Sabato 10 luglio 1976, alle ore 12:40 a Meda, comune confinante con Seveso, salta la valvola di sicurezza del reattore dell’Icmesa, filiale italiana della Hofmann-La Roche. Si disperde nell’aria una nuvola tossica contenente TCDD, la diossina derivata dalla lavorazione del triclorofenolo.
Venerdì 24 luglio, i sindaci di Seveso e Meda impongono l’evacuazione della zona inquinata entro il lunedì successivo. Il filo spinato steso dai soldati dell’esercito, tempestivamente giunti sul posto, circonda la Zona A, che viene ben presto ampliata.
Centinaia di persone vengono colpite da cloracne (un’eruzione cutanea provocata dalla reazione dell’organismo a certi idrocarburi aromatici alogenati, come le diossine), migliaia di animali morti o abbattuti. Il governo Andreotti concede alle donne, che ne fanno richiesta, l’autorizzazione ad interrompere la gravidanza. Alla Zona A, si aggiungono la B e la R (o di rispetto), dove si vieta la coltivazione e l’allevamento.
Il 13 settembre, la Hofmann-La Roche si assume un onere complessivo di oltre 200 miliardi di lire dell’epoca per le bonifiche del territorio, mentre il processo penale si conclude con la condanna di due alti dirigenti dell’Icmesa.
L’11 ottobre 1976, un gruppo di sfollati della Zona A torna ad occupare parte dell’area inquinata e blocca la superstrada Milano – Meda. Si acuiscono, vertiginosamente, i contrasti con le Istituzioni. Tra il 1981 e il 1984, si costruiscono due vasche di impermeabilizzazione dove depositare il materiale contaminato. La Zona A viene rasa al suolo perché irrecuperabile.

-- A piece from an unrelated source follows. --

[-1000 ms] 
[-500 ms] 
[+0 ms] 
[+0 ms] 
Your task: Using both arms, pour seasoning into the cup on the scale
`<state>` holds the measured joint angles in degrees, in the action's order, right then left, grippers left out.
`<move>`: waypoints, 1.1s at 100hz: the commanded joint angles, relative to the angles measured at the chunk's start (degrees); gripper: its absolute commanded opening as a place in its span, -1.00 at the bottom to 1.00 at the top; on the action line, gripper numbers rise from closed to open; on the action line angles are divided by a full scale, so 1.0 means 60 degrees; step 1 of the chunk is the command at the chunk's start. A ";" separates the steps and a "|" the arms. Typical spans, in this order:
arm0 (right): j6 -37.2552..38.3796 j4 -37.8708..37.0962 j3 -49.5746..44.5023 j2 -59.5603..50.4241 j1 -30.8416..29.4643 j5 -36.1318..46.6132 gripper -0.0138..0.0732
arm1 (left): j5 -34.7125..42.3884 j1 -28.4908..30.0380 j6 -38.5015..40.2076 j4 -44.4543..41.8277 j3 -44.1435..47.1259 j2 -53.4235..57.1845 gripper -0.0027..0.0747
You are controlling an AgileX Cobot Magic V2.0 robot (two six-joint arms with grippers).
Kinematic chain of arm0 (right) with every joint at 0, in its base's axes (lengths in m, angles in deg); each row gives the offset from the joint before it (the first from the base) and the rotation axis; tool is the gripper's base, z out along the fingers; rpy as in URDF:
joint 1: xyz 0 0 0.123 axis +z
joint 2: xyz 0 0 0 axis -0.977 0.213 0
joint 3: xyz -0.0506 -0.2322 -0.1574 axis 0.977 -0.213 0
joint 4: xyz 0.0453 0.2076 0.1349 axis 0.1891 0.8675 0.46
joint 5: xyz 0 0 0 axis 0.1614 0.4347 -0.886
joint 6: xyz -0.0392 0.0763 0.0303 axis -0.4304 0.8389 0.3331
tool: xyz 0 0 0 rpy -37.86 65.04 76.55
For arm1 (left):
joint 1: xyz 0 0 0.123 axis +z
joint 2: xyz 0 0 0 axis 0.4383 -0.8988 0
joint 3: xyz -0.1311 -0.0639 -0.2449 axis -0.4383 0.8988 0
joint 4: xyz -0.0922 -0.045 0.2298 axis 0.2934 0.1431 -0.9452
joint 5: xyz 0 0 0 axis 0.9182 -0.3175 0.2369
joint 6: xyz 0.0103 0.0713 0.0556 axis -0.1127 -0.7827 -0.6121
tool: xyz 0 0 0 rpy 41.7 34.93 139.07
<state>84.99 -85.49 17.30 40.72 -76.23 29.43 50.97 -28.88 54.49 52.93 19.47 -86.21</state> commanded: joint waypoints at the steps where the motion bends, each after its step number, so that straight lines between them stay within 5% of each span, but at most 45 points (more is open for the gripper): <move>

Risultati recenti confermano che, dopo quasi 40 anni, i rischi per le persone che vivevano nelle zone contaminate non sono assolutamente cessati. A questa triste vicenda, si è ispirato il cantautore Antonello Venditti per scrivere Canzone per Seveso, pubblicata nell’ottobre del 1976 nell’album Ullalla, che analizza i fatti accaduti tentando di individuarne le cause profonde.